Comment by simsla
Comment by simsla a day ago
This relates to one of my biggest pet peeves.
People interpret "statistically significant" to mean "notable"/"meaningful". I detected a difference, and statistics say that it matters. That's the wrong way to think about things.
Significance testing only tells you the probability that the measured difference is a "good measurement". With a certain degree of confidence, you can say "the difference exists as measured".
Whether the measured difference is significant in the sense of "meaningful" is a value judgement that we / stakeholders should impose on top of that, usually based on the magnitude of the measured difference, not the statistical significance.

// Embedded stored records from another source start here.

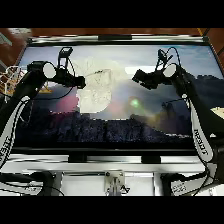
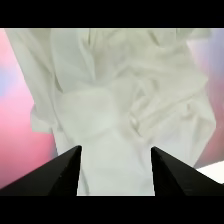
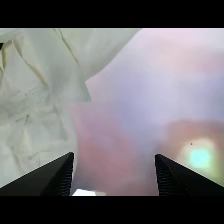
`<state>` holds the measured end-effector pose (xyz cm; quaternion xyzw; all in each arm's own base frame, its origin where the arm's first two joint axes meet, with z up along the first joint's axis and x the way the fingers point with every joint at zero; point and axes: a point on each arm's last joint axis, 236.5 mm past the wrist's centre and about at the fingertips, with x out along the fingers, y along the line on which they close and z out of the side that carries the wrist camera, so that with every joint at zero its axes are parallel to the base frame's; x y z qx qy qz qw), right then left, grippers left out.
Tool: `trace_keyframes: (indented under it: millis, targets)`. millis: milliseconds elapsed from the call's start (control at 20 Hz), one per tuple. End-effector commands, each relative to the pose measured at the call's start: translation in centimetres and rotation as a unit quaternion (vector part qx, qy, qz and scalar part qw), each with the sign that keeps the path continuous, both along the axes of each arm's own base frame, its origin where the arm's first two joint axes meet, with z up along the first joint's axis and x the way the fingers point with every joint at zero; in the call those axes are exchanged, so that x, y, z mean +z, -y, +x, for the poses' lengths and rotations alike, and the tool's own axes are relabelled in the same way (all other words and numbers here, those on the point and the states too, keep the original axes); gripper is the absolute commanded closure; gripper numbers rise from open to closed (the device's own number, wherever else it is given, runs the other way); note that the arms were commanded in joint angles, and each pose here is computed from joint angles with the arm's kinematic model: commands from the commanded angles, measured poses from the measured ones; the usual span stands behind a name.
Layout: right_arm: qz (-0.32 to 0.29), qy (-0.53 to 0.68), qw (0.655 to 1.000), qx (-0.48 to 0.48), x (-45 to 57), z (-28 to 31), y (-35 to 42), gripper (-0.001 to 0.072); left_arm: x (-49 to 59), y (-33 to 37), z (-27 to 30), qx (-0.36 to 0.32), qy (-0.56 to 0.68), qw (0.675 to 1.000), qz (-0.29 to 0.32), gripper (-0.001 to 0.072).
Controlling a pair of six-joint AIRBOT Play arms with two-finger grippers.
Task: Fold the shirts.
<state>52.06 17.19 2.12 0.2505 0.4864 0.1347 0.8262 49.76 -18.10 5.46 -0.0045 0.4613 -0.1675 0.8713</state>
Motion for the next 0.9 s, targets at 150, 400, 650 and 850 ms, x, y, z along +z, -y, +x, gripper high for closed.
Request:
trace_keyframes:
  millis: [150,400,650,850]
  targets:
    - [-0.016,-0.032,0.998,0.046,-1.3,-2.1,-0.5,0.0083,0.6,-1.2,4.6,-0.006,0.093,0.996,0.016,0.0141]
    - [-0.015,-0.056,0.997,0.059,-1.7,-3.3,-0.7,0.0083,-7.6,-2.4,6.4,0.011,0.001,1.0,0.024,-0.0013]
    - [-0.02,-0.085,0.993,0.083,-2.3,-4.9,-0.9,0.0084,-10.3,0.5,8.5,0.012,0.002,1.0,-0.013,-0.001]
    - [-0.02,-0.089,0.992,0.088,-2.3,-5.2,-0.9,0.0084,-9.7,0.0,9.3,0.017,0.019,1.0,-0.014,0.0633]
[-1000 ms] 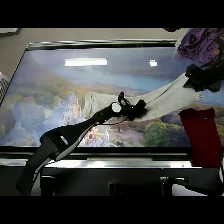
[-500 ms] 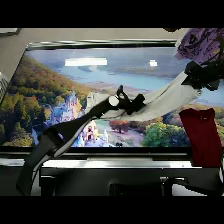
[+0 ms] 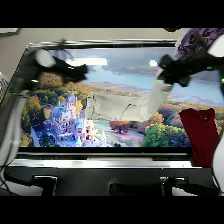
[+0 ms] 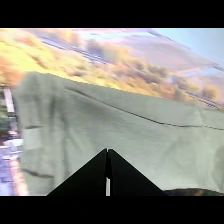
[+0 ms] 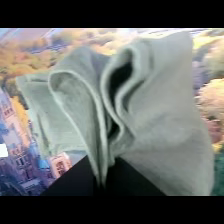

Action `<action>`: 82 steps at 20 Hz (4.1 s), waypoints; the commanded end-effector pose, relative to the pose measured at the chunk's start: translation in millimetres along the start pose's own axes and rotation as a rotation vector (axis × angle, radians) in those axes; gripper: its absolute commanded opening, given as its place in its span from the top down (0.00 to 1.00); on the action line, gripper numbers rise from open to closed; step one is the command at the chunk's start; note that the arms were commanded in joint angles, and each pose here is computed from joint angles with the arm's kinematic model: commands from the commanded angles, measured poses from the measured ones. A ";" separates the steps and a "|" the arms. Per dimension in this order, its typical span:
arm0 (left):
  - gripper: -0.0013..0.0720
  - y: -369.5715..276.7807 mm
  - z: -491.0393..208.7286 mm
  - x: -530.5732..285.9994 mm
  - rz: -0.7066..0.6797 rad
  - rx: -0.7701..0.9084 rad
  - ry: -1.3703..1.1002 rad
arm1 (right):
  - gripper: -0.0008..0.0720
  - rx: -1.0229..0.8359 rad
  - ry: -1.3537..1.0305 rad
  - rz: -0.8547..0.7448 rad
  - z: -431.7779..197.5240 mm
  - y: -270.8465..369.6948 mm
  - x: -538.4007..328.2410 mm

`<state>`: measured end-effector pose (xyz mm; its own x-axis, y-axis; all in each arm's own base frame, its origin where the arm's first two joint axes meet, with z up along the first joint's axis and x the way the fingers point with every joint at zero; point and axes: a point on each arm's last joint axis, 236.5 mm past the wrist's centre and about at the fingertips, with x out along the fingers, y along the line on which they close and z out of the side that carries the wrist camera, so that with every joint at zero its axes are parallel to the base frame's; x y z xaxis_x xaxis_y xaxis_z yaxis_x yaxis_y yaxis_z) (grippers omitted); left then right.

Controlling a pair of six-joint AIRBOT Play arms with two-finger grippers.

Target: Fold the clothes and pants, and hang the long-sleeved shirts on hangers.

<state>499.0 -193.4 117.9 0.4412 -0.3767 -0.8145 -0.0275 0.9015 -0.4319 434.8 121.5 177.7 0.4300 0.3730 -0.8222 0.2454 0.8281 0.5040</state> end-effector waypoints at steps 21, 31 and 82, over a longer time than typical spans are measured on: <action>0.95 132.7 20.7 -125.5 0.241 -0.036 -0.060 | 0.75 0.008 0.165 0.160 -145.2 156.7 222.6; 0.94 135.6 20.4 -119.1 0.244 -0.040 -0.046 | 0.39 -0.101 0.263 0.244 -135.8 155.6 146.5; 0.94 136.1 20.4 -119.2 0.245 -0.040 -0.046 | 0.95 0.357 -0.401 0.125 214.3 -244.3 -8.4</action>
<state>460.7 -22.1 164.5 0.4577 -0.1375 -0.8784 -0.1732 0.9552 -0.2398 572.6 -107.0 102.3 0.7140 0.3561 -0.6028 0.3195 0.6004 0.7331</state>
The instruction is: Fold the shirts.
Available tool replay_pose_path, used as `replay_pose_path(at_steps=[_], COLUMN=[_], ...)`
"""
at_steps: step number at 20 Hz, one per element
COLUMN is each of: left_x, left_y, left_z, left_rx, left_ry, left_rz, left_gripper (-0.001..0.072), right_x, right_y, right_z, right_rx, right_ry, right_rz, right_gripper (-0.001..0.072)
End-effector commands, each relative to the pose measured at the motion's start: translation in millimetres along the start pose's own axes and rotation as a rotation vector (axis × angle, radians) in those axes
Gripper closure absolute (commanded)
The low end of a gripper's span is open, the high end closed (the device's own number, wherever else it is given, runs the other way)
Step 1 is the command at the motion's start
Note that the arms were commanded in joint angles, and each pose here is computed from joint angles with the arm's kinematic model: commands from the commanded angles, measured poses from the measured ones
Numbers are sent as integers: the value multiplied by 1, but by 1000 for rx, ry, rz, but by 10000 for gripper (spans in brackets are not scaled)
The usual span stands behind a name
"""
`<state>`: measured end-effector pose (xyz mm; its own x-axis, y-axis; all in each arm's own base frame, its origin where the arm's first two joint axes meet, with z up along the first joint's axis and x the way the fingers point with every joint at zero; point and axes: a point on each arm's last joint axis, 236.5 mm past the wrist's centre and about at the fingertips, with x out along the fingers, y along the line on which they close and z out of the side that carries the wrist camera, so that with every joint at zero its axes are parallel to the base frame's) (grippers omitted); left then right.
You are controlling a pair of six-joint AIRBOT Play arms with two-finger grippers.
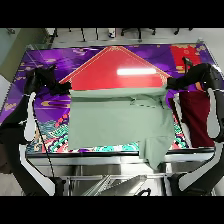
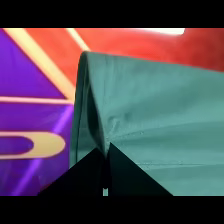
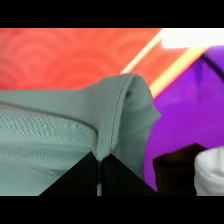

It sounds obvious, but this is one of the most common fallacies I observe in industry and a lot of science.
For example: "This intervention causes an uplift in [metric] with p<0.001. High statistical significance! The uplift: 0.000001%." Meaningful? Probably not.
You're spot on that significant ≠ meaningful effect. But I'd push back slightly on the example. A very low p-value doesn't always imply a meaningful effect, but it's not independent of effect size either. A p-value comes from a test statistic that's basically:
(effect size) / (noise / sqrt(n))
Note that bigger test statistic means smaller p-value.
So very low p-values usually come from bigger effects or from very large sample sizes (n). That's why you can technically get p<0.001 with a microscopic effect, but only if you have astronomical sample sizes. In most empirical studies, though, p<0.001 does suggest the effect is going to be large because there are practical limits on the sample size.